Limboland

That’s not a word but, it’ll do!

It’s how I feel at the moment. I am trying to be positive, think things up but I don’t much like waiting on distant, often anonymous people to make important decisions or to do important work.

The worry of having chosen the wrong solicitors is getting to me. I am having to point out such basic errors I wonder how many I might have missed which could come back to bite me at some point in the future. At the moment I am awaiting a new contract as they screwed up what they sent me, had I signed it then it wouldn’t have been legal.

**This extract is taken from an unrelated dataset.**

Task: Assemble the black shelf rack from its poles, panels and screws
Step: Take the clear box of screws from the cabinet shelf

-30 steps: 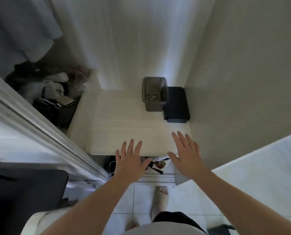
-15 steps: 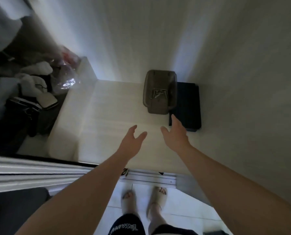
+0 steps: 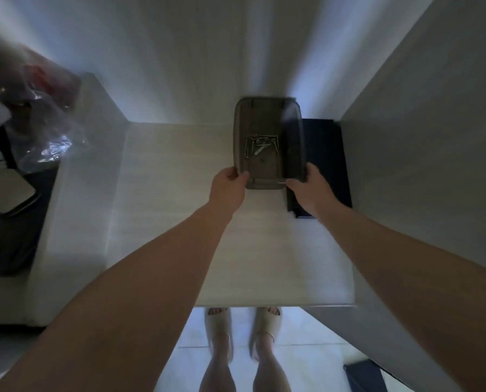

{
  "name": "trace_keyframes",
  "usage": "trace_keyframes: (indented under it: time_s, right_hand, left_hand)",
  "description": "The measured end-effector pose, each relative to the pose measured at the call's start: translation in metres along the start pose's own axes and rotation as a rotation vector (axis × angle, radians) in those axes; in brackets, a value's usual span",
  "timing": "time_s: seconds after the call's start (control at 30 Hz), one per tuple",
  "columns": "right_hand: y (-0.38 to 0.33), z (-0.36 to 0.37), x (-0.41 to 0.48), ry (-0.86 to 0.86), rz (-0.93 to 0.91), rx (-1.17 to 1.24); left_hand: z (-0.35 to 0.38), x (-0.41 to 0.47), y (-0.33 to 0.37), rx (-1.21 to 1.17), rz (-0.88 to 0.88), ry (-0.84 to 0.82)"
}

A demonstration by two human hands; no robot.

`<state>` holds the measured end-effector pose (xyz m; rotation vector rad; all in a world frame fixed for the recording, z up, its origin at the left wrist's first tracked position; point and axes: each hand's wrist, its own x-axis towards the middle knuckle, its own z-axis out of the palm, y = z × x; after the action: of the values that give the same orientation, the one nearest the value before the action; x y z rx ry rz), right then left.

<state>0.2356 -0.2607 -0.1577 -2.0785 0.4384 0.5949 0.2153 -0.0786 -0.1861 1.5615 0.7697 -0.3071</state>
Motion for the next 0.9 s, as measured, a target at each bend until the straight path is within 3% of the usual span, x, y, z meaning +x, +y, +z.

We’ve got the visa decision too, they could reject it just for the hell of it and I have no clue on what grounds to challenge it because I know it was OK, everything we needed was there. A rejection will just be them making the decision we’re not in a valid relationship in their opinion so, all I can fight with is that we are, in our opinion. They’ve got plenty of witness statements to support the case that we’re in a relationship and yet … I can’t think of many times when something just went right first time, it’s always a fight and I am tired of fights. Loads of other people never have to fight for anything, I want a bit of that!

Now, don’t get me wrong, it’s not all doom and gloom, I have a lot of optimism in me still. I’ve zero tolerance for those who want get off their backside but a lot of positive energy that this is a turning point in my life for the good. I get all gooey and excited just thinking about Dennis actually being here. I hype myself up so much I then go worrying that I won’t be enough to entertain him, that’s silly, I know it, but I want him to be happy so much.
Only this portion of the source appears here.